Banker From Florida Trying To Prove He Is Grandson Of Russia's Last Czar

NEW YORK - Russian courts will soon be pondering a case that history ultimately must decide: Could the hemophiliac son of the last czar somehow have survived a brutal execution in July 1918 and lived out his days peacefully as a schoolteacher in a tiny Russian village?

According to commonly accepted accounts, Czar Nicholas II, wife Alexandra, their five children and four servants were herded into a basement by their communist captors and shot, beaten and stabbed. The bodies were supposedly cut up, doused in acid, burned and buried.

The names of the killers are known, but the tale nonetheless remains one of the great mysteries of the century, in part because of persistent rumors that one or more in the party may have escaped.

When the grave site was finally located and excavated in 1991, it was found to contain the remains of only nine of the 11 victims. Forensic anthropologists identified the bones of the czar, the czarina, three daughters, the family doctor, a servant, a cook and a lady-in-waiting.

Those of Alexei, the hemophiliac 17-year-old heir to the throne, and one of his four sisters were missing. Russian scientists believe the missing daughter was the Grand Duchess Marie, 19. American experts who examined the remains believe it is the legendary Anastasia, 17.

Whichever is right, where are the two bodies? What happened to the brother and sister that summer night in the Urals, when the Bolsheviks decided to expunge the royal name Romanov from Russia's future?

Oleg Filatov, a middle-aged bank executive from Florida, thinks the young Alexei became his father, Vasily Filatov, who died in 1988.

As related in a new book, "The Escape of Alexei," written by three of Russia's leading genealogical scientists, Filatov maintains that the royal brother and sister were seriously wounded but did not die. Instead, they were rescued from the Bolshevik burial truck by sympathetic soldiers.

Alexei was taken to a rural village, he says, where peasants treated his wounds and his hemophilia with primitive medicines and brought him up as one of their own. It was not until decades later that Vasily Filatov, who became a village schoolteacher, told the true story of his past, Oleg Filatov said.

Filatov has asked a Russian federal court to rule on his claim, and has offered to take a DNA test. The court is expected to take up the case this year.
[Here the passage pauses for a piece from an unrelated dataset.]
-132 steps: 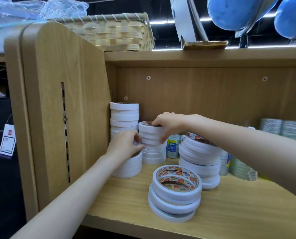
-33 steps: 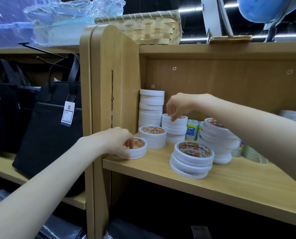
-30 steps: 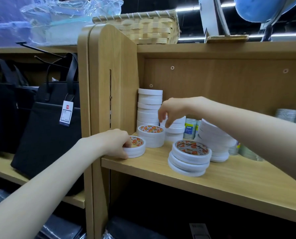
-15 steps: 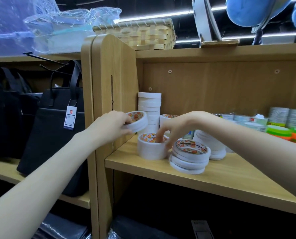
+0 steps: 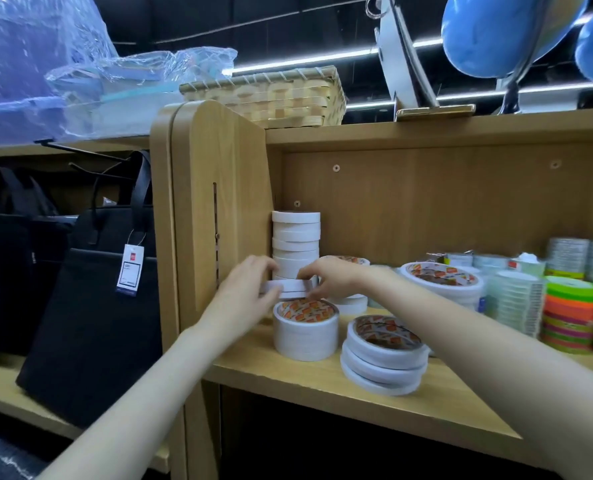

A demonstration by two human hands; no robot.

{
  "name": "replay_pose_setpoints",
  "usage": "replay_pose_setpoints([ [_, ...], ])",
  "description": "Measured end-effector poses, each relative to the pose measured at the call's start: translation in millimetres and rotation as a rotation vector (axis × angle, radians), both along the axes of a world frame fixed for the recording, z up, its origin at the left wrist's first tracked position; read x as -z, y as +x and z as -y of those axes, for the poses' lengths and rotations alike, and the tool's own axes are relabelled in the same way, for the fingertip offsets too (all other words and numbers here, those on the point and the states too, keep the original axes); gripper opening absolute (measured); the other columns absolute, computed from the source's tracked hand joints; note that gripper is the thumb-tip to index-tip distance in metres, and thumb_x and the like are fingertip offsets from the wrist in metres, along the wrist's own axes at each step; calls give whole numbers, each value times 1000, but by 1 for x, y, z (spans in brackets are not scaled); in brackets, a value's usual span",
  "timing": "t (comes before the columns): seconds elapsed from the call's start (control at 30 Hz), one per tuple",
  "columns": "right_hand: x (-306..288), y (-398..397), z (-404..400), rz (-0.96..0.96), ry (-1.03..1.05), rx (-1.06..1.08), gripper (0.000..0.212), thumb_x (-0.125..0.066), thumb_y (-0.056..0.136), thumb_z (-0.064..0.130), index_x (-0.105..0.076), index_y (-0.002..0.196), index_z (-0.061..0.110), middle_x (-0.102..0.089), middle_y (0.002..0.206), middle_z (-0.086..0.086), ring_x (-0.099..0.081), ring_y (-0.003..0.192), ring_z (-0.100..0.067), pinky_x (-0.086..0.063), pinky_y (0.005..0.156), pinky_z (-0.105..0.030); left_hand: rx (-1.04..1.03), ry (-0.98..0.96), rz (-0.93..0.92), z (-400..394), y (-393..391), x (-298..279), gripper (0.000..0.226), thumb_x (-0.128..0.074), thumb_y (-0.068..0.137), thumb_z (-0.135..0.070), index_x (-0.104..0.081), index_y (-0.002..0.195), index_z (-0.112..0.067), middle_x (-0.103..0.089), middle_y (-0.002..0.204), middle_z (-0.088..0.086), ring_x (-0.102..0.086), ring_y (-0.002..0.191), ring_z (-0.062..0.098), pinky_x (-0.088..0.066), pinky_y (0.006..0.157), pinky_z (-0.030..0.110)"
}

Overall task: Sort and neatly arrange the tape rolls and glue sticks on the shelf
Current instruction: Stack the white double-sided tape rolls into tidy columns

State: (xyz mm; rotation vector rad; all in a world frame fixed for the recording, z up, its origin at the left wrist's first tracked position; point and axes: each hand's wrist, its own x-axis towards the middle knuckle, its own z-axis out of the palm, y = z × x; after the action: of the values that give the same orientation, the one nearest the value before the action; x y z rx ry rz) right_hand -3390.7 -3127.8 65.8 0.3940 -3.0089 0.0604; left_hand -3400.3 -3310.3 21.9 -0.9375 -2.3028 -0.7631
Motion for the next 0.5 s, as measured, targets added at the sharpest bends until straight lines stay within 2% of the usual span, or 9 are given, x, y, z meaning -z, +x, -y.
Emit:
replay_pose_setpoints([
  [0.07, -3, -2, -2, 20, -38, -6, 37, -62, 89, 19, -54, 124, 11, -56, 125, -2, -55, 109, -20, -41, 84, -27, 160, -55, 58, 9, 18, 15, 23, -53, 91, -38, -62, 106, -23, -59, 106, -11, -47, 108, 5, -39, 97, 33],
  [0.13, -6, -3, -4, 61, -106, -7, 27, -64, 87, 19, -59, 113, 11, -58, 118, -3, -61, 101, -19, -47, 83, -28, 212, -193, 78, 14, 25, 24, 43, -41, 85, -60, -62, 103, -27, -58, 101, -16, -44, 108, 3, -37, 97, 34],
  [0.2, -7, -1, -4, 100, -212, -20, 8, -67, 86, 17, -59, 87, 18, -62, 101, -2, -67, 86, -19, -54, 80, -29, 156, -299, -38, 18, 24, 23, 58, -25, 78, -69, -60, 98, -27, -56, 96, -15, -43, 106, 5, -36, 95, 30],
  [0.27, -12, 4, -7, 91, -265, -35, 19, -68, 85, 15, -53, 74, 21, -62, 92, -1, -69, 80, -19, -56, 77, -29, 104, -357, -146, 24, 26, 17, 63, -21, 77, -71, -62, 92, -25, -58, 92, -13, -46, 100, 7, -36, 90, 29],
  [0.33, -17, 9, -11, 71, -275, -22, 17, -69, 84, 14, -53, 78, 19, -62, 94, -1, -68, 76, -18, -56, 73, -27, 77, -389, -297, 34, 26, 17, 65, -20, 81, -73, -64, 84, -25, -62, 83, -12, -51, 88, 9, -39, 83, 30],
  [0.4, -17, 13, -12, 82, -225, 7, 15, -69, 83, 15, -56, 90, 17, -63, 95, -1, -66, 69, -12, -52, 67, -22, -9, -430, -429, 43, 23, 17, 57, -24, 85, -66, -62, 73, -25, -62, 70, -11, -54, 73, 11, -43, 76, 31],
  [0.47, -10, 14, -7, 114, -113, 45, 26, -70, 83, 16, -59, 105, 12, -65, 95, -2, -63, 63, -8, -49, 63, -18, -87, -494, -386, 47, 23, 15, 59, -19, 84, -62, -60, 70, -23, -62, 66, -8, -56, 67, 14, -44, 77, 32],
  [0.5, -5, 13, -3, 123, -49, 54, 27, -69, 83, 16, -59, 107, 11, -65, 92, -3, -61, 62, -9, -48, 60, -17, -99, -504, -365, 47, 24, 14, 63, -14, 82, -63, -60, 71, -21, -63, 66, -6, -58, 67, 16, -44, 78, 32],
])
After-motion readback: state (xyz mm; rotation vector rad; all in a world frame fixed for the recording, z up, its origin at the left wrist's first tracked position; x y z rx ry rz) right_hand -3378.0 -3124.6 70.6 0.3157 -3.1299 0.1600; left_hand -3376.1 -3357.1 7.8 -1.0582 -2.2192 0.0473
Historian Robert Massie, the author of "Nicholas and Alexandra," acknowledged that Oleg Filatov does resemble the late Nicholas II, in part because Oleg sports a similar regally trimmed beard and mustache. But he sees little resemblance between photographs of Oleg's father, Vasily, and either the czar or Alexei. A large part of Massie's doubt stems from the improbability of a hemophiliac, who bleeds profusely after even minor injuries, surviving his wounds.

Paul Gottlieb, president of Harry N. Abrams Inc., the publisher that is marketing "The Escape of Alexei" in the United States, noted, however, that Oleg Filatov and the three scientist authors of the book have produced a large body of corroborating evidence for Filatov's tale.

They offer the fact that the peasant schoolteacher had a wide command of foreign languages, an exhaustive knowledge of czarist palace life before the 1917 Russian Revolution and an uncannily detailed memory of the murders - details that were not revealed until secret archives were opened during and after the collapse of the Soviet Union.

Meanwhile, Oleg Filatov pursues his father's case. Even a positive DNA test result may not satisfy his detractors.